DATA SEGMENT Start Marker
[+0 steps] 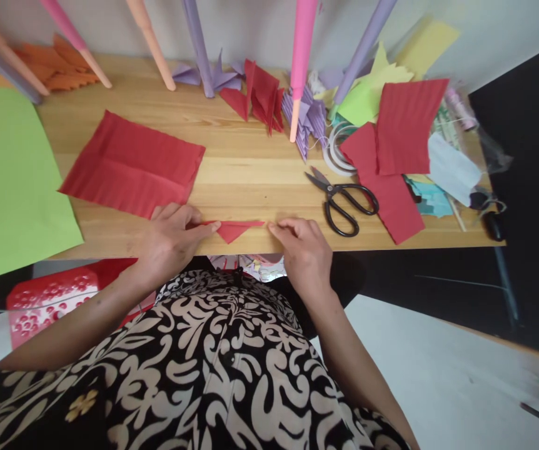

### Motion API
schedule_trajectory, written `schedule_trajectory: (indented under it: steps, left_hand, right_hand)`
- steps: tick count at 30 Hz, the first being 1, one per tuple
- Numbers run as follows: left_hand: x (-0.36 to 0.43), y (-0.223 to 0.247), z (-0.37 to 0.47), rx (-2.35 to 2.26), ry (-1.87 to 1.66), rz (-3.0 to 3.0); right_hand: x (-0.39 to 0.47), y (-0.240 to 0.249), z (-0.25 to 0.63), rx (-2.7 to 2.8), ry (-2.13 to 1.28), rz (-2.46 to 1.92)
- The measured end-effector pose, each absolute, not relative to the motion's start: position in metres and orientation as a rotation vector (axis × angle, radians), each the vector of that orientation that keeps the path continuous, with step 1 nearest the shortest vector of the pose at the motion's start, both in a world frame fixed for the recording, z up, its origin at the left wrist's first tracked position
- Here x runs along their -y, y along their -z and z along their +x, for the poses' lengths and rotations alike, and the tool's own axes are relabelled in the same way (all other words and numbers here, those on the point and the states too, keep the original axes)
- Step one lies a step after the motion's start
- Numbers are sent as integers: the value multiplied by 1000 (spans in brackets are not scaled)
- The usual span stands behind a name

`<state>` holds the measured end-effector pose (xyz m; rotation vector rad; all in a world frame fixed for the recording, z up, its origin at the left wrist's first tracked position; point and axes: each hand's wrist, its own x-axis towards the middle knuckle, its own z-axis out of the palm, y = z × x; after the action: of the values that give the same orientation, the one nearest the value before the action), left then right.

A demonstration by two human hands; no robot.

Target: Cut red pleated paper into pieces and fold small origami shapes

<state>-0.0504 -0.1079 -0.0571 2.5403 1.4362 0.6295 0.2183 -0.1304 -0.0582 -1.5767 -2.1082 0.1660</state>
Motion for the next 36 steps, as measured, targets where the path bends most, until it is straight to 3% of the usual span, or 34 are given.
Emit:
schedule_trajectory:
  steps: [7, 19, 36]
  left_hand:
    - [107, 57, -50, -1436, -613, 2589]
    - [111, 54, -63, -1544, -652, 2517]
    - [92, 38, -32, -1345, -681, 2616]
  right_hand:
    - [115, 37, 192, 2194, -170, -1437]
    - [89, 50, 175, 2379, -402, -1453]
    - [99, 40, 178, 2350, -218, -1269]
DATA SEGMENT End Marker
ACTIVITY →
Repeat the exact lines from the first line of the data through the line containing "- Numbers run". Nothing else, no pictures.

ANSWER TO THE PROBLEM →
[+0 steps] 

### Motion API
schedule_trajectory, written `schedule_trajectory: (indented under it: steps, left_hand, right_hand)`
- steps: tick count at 30 Hz, the first being 1, one per tuple
- Numbers run as follows: left_hand: x (-0.36 to 0.43), y (-0.223 to 0.247), z (-0.37 to 0.47), rx (-2.35 to 2.26), ry (-1.87 to 1.66), rz (-3.0 to 3.0); right_hand: x (-0.39 to 0.47), y (-0.240 to 0.249), z (-0.25 to 0.63), rx (-2.7 to 2.8), ry (-2.13 to 1.28), rz (-2.46 to 1.92)

The full output has already been given.